**Exercise prompt:** Copy out every line holding the string "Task" from the records below.

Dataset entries
====================
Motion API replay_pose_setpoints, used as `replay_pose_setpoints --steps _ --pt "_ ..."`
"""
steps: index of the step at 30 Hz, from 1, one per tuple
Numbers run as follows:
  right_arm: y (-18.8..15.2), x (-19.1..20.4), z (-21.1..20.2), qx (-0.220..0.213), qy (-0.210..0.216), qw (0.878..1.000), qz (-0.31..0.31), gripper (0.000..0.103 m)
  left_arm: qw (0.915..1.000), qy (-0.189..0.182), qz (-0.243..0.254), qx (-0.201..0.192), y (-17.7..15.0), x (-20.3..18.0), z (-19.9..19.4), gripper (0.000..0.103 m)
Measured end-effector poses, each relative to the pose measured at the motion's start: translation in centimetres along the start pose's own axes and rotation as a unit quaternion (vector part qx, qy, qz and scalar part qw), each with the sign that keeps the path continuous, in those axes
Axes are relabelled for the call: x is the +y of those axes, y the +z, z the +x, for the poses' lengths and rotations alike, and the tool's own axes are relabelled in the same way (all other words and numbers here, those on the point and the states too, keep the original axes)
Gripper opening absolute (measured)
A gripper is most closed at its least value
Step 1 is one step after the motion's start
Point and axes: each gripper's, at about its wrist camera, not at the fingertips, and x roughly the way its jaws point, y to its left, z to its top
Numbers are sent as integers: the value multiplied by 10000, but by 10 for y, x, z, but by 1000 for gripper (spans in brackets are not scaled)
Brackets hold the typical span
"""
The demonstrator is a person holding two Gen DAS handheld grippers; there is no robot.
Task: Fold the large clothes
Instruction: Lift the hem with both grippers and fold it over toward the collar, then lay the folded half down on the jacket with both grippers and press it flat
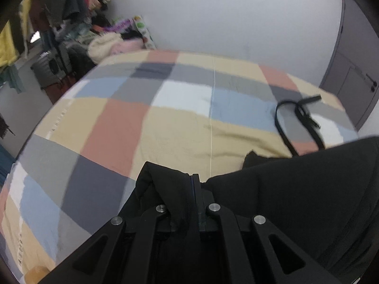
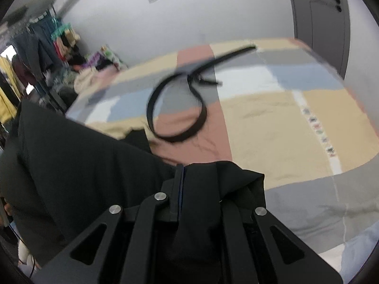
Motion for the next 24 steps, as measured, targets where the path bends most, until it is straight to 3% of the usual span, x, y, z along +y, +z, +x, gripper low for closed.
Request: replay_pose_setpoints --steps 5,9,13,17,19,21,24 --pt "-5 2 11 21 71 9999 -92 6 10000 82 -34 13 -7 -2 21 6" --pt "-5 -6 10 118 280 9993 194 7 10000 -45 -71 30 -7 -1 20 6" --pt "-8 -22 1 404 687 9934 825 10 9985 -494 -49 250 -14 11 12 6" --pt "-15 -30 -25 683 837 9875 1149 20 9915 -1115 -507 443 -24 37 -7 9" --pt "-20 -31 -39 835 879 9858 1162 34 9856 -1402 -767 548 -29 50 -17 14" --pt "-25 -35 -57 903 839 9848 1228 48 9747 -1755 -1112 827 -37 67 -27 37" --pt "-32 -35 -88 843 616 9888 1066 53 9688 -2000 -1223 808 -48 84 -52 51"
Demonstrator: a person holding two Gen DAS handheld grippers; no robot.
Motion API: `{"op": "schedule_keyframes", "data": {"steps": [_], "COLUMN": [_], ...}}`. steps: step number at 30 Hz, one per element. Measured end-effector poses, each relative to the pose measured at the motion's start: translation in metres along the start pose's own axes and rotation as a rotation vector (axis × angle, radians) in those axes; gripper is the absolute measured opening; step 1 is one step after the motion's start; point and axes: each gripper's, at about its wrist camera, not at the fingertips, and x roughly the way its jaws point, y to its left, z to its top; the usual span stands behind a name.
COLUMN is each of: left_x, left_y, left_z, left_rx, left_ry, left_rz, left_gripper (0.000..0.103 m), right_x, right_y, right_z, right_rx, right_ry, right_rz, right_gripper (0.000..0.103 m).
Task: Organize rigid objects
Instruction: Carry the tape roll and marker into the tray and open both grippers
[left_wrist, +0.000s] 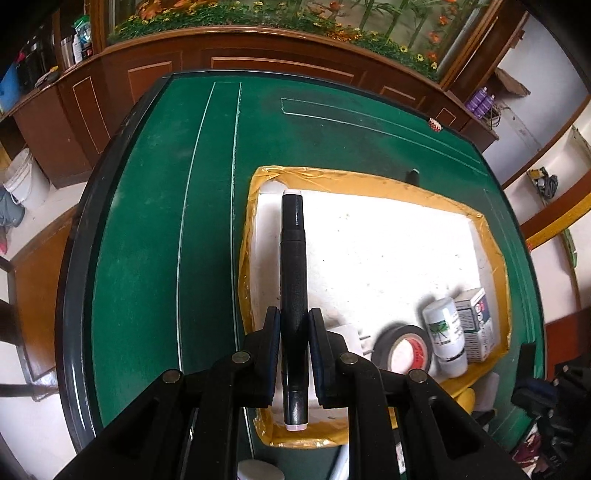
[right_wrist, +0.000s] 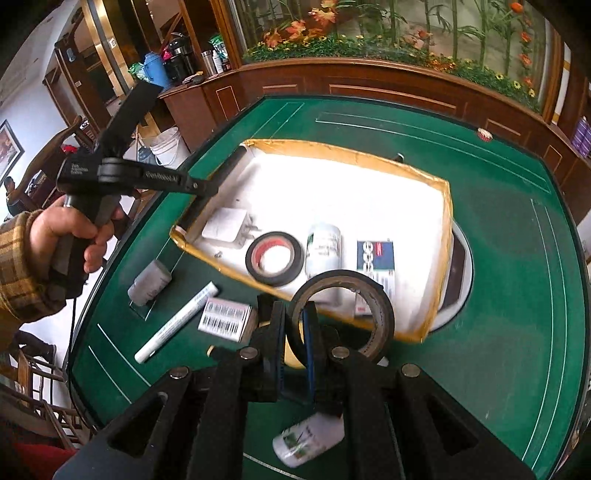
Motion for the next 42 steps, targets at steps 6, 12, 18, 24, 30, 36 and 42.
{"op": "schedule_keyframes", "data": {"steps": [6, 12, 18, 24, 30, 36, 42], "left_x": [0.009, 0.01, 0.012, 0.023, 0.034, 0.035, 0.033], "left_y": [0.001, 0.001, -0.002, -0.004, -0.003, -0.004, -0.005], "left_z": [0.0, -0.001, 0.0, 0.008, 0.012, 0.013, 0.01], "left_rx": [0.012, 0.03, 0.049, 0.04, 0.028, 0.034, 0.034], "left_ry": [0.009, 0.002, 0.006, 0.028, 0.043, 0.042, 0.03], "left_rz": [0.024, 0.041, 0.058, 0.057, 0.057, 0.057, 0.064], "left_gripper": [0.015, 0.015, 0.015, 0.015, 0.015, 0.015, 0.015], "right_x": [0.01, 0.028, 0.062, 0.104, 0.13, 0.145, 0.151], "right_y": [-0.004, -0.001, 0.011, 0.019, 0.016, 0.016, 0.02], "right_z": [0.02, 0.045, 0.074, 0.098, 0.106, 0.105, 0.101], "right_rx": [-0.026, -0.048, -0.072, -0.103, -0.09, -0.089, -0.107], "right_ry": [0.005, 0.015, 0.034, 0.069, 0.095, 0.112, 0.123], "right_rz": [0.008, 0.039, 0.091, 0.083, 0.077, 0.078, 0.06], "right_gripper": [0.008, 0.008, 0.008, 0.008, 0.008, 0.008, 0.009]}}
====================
**Written answer:**
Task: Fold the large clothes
Task: Organize rigid objects

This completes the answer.